Tuesday's decision by European governments to agree a compromise on the taxation of savings has been greeted as a breakthrough by the Swiss and international media.
But it is generally accepted that the deal falls short of what the European Union set out to achieve and that the issue is far from dead.
The Neue Zürcher Zeitung described the deal as a success but also attacked the EU for dithering for too long.
It said Brussels had wasted years trying to force EU members, and third countries such as Switzerland, to scrap banking secrecy and impose a system of automatic exchange of information about account holders.
"This breakthrough could have been achieved years ago," the paper said. "The deal is very similar to the proposal submitted by the Commission in 1997 under which every member state is free to chose whether to introduce a withholding tax or exchange information."
However, the paper said it did not expect the EU to sound the retreat over its fight against banking secrecy.
"The nature of the compromise suggests that the big EU countries led by Britain will not ease their pressure and will continue to fight against banking secrecy.
"They will do this via the Organisation for Economic Cooperation and Development and will call on the US for help," the paper commented.
The Tages-Anzeiger said the fact that a compromise had been reached was due to the efforts of Switzerland's finance minister, Kaspar Villiger.
"Austria, Belgium and Luxembourg owe the deal to Kaspar Villiger and his helpers, who suggested the introduction of a withholding tax for Switzerland," it said.
The paper agreed that the current solution only gives Switzerland and the other three countries a short breathing space.
"Even if bankers in Luxembourg, Vienna as well as in Geneva and Zurich are happy about their partial victory, the fight against banking secrecy is not over yet."
The Geneva-based Le Temps also stressed that the issue was far from buried. It described the compromise as a "political agreement" which was likely to serve up further surprises.
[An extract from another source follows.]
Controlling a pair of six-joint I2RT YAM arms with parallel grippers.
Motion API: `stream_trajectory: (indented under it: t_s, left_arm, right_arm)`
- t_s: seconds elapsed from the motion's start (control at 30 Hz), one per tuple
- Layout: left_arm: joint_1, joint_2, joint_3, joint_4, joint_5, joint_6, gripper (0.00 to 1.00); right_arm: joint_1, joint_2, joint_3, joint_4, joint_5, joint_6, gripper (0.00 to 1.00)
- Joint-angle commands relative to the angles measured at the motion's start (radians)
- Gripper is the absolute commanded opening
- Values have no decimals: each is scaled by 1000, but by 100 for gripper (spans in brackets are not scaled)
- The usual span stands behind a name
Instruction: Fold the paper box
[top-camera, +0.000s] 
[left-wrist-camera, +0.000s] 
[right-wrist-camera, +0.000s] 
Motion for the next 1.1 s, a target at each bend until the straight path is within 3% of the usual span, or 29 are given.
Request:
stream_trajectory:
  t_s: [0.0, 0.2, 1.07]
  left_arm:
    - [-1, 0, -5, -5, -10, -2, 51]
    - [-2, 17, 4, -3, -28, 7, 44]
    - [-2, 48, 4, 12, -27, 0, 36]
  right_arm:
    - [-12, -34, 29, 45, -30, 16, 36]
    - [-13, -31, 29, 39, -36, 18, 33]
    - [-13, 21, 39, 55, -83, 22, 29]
"Negotiations between Brussels and Bern are not over, and the agreement reached on Tuesday is no more than a necessary step towards reaching a conclusion," it warned.
The Regione Ticino also said it was too early to talk of "victory" because it remained unclear what action the OECD would take on the same front.
"The accord settles at least one thing: Switzerland can no longer afford to live in blissful isolation. But for the time being there is certain room for manoeuvre."
The International Herald Tribune saw the landmark agreement as a clear victory for the Swiss, saying the country had emerged from the "thorny debate" with its banking secrecy intact - for the time being.
"In the end, Switzerland's stubbornness beat out Brussels' resolve - at least for now," said the paper.
However, the newspaper suggested that any respite over the issue of banking secrecy would be short-lived.
It said Switzerland was likely to come under renewed pressure to ease banking secrecy and make tax evasion a criminal offence at an OECD meeting in Paris next week.
Britain's Financial Times said the agreement had ended 13 years of stalemate and would make tax evasion more difficult.
"However, the compromise between European Union finance ministers falls short of a single EU regime because it enables three countries - Luxembourg, Austria and Belgium - to retain the secrecy of their banking systems for at least another six years."
But the paper quoted Frits Bolkestein, the EU's commissioner for taxation, as saying that the EU had achieved its goal.
"The Doubting Thomases of this world who said we would never come to this have not been proven right."
The Wall Street Journal noted that EU citizens would now find it harder to "dodge taxes", a move in line with the OECD's desire to crack down on tax evasion in the developed world.